Les précisions de la Commune

Malgré nos nombreuses tentatives, le président de la région de l'Oriental et le président de la Commune de Figuig sont restés injoignables. 

Toutefois, dans un débat organisé en live, mercredi 24 juin, par le journal Aljassour, le vice-président de la commune s'est dit prêt à proposer une réorientation du projet, si les habitants le souhaitent, "mais nous aurons un problème de délai. Pour réétudier le projet, relancer l'appel d'offres et l'attribuer, il nous faudra plusieurs mois", alors que la route devrait être prête dans 6 mois.

"Les gens nous accusent d'avoir lancé le projet sans consultations, alors que nous avons eu des discussions avec les élus locaux, et les autorités, et nous disposons des PV qui peuvent le prouver. Nous ne pouvons pas prendre l'avis de tous les habitants", a-t-il souligné. 

Le vice-président a également expliqué le choix de la construction d'une route goudronnée: "une durée de vie d'au moins 8 ans sera garantie si l'on procède de cette manière". "Si on utilise des produits locaux, nous serons amenés à réaménager la route après chaque période d'hiver, et la commune ne dispose pas du budget nécessaire".  

"Ce projet nous a couté plus de 7 millions de DH et c’est énorme. En temps normal, 1 km nous coûte 1 MDH. Sur cette route, chaque kilomètre nous coûtera plus de 2 MDH, vu la difficulté du terrain". 

Figuig, un patrimoine historique

Outre l'impact environnemental, "nous sommes également inquiets quant à l'avenir de la ville. La Commune pourrait envisager d'autoriser la construction de bâtiments dans l'avenir, ce qui enlèvera son charme à Figuig", nous confie un habitant de la ville.  

"Des dossiers pour l'inscription de Figuig au patrimoine mondial de l'Unesco ont été déposés à trois reprises, et un autre vient d'être déposé. Si l'Unesco, prend connaissance de ce projet, le dossier sera automatiquement refusé".  

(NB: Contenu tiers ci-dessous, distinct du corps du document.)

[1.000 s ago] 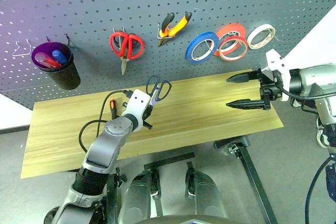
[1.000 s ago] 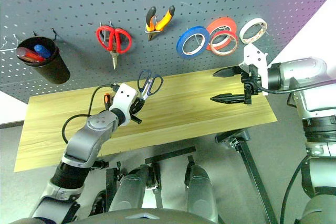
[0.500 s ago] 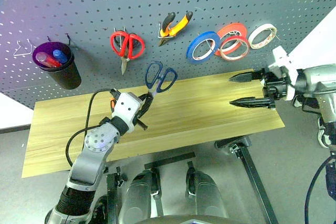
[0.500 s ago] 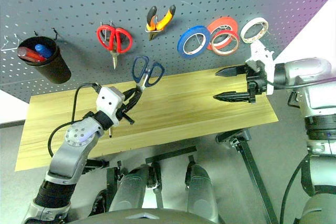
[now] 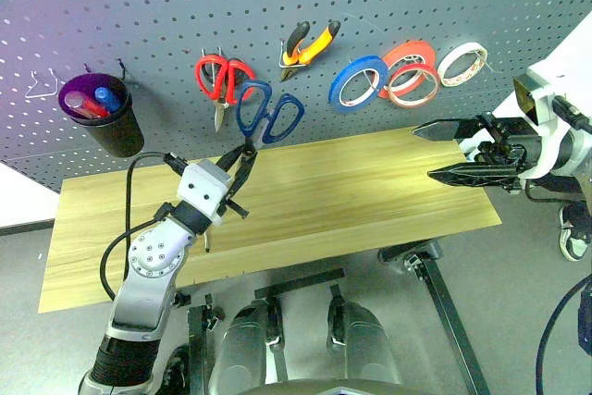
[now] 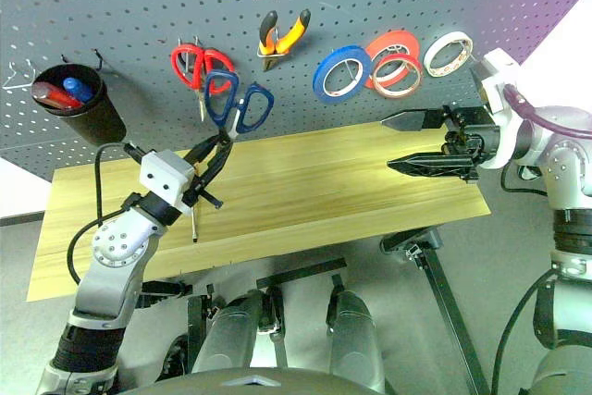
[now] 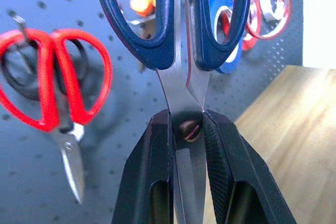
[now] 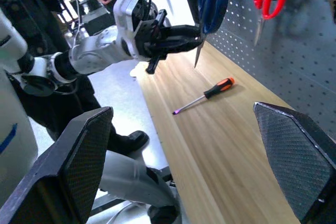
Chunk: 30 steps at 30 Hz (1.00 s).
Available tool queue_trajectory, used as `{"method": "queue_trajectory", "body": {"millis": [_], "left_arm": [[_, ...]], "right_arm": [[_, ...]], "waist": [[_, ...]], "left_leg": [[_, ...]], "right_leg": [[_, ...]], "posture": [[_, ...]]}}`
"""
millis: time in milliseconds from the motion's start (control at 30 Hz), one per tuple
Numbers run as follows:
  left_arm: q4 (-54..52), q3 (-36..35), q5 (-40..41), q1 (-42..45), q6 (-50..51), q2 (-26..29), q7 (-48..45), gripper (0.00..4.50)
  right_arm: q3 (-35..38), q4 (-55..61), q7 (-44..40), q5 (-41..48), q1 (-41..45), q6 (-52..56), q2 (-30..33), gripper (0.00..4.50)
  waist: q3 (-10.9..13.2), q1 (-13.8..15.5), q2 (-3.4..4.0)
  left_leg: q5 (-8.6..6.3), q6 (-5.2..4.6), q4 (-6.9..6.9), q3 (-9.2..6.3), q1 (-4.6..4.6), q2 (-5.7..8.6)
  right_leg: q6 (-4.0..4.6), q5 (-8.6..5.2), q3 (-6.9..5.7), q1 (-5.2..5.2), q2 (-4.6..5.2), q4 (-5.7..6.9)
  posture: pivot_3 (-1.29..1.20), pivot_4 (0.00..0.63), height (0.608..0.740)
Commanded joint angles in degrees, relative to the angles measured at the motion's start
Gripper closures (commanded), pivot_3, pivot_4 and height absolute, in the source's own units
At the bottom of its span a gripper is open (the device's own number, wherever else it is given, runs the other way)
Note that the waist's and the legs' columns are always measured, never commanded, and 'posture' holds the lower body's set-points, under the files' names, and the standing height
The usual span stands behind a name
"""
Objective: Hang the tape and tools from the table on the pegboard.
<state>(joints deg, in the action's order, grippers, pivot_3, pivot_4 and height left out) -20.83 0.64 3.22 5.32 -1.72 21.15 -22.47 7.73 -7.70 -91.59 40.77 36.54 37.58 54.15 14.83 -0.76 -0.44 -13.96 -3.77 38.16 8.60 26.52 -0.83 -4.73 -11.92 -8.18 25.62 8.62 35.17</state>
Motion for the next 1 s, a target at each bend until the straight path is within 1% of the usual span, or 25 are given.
{"method": "queue_trajectory", "body": {"millis": [33,167,233,300,500,767,1000], "left_arm": [[-1.2,-2.1,-0.5,1.2,-2.5,0.5,0.8,3.9],[-0.8,-2.8,0.1,2.1,-2.2,0.2,1.0,3.9],[-0.4,-3.2,-0.4,2.5,-2.7,0.2,1.4,3.9],[-0.1,-3.8,-0.9,2.5,-3.3,0.2,2.2,3.9],[-0.4,-5.6,-0.5,2.0,-4.7,0.8,2.7,3.9],[-1.6,-7.0,2.2,-1.1,-3.1,-0.4,2.8,3.9],[1.6,-7.8,7.1,-0.2,-2.0,-0.6,0.7,3.9]], "right_arm": [[4.5,2.8,0.1,2.6,-0.7,-4.2,-1.6,0.0],[4.3,2.9,0.0,2.4,-1.5,-3.8,-1.3,0.0],[4.8,2.7,-0.4,3.0,-1.5,-4.6,-1.7,0.0],[5.2,2.5,-0.5,4.2,-1.0,-2.9,-1.3,0.0],[5.4,1.3,-0.5,3.5,-0.9,-5.1,-1.3,0.0],[4.0,-1.0,-0.9,4.9,1.0,-5.0,-0.7,0.0],[2.7,-2.6,-0.9,4.0,2.4,-6.2,-1.7,0.0]], "waist": [[0.0,0.0,0.0],[0.0,0.0,0.0],[0.0,0.0,0.01],[0.0,0.0,0.0],[0.0,-0.1,0.0],[0.0,0.0,0.0],[-0.1,0.0,0.01]], "left_leg": [[0.0,0.0,0.0,0.0,0.0,0.0],[0.14,0.23,0.03,0.0,-0.02,0.0],[0.14,0.22,0.05,0.0,-0.02,0.01],[0.14,0.21,0.07,0.0,-0.02,0.01],[0.15,0.2,0.1,0.0,-0.04,0.01],[0.16,0.18,0.13,0.0,-0.06,0.02],[0.15,0.2,0.2,0.0,-0.07,0.02]], "right_leg": [[-0.01,0.01,0.0,0.0,0.0,0.0],[-0.09,0.05,-0.05,-0.05,-0.01,0.01],[-0.11,0.06,-0.06,-0.08,0.0,0.0],[-0.13,0.08,-0.06,-0.09,0.0,0.0],[-0.14,0.1,-0.07,-0.13,-0.01,0.01],[-0.17,0.12,-0.09,-0.17,-0.02,0.02],[-0.2,0.16,-0.1,-0.2,-0.02,0.04]], "posture": [[-0.08,0.223,0.723],[-0.08,0.219,0.723],[-0.08,0.215,0.723],[-0.08,0.211,0.723],[-0.08,0.206,0.723],[-0.07,0.199,0.723],[-0.06,0.202,0.723]]}}
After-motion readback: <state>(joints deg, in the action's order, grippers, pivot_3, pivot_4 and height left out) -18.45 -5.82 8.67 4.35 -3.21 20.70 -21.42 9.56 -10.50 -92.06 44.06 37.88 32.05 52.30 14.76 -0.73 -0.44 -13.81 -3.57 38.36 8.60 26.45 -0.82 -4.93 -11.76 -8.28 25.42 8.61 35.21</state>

Sur son site web, l'Unesco décrit la ville comme étant "un patrimoine historique, architectural et archéologique à forte valeur culturelle".

"Figuig est une oasis dans la ponte sud orientale, à environ 400 km au sud de la Méditerannée et à 7 km de la ville algérienne de Beni Ounif, qui a conservé de son histoire des vestiges exceptionnels qui représentent aujourd'hui, des richesses patrimoniales matérielles, architecturales et archéologiques importantes: grandes murailles, remparts, tours de guets, mosquées, mausolées, canaux d'irrigations... sans oublier les gravures rupestres. Ce patrimoine est également agro-environnemental, en témoignent les sources d'eau, qui sont à l'origine de l'établissement des ksour, des jardins étagés associés à la palmeraie et de son système d'irrigation", ajoute l'Organisation. 

L'Unesco recommande la protection de différents éléments à Figuig, notamment la palmeraie en jardin étagé. "C'est l'un des derniers exemples de jardin étagé oasien encore fonctionnel, c'est-à-dire produisant une variété d'aliments et de produits d'échange (dattes notamment) et s'appuyant sur des savoir faire et des pratiques traditionnelles de gestion de l'eau".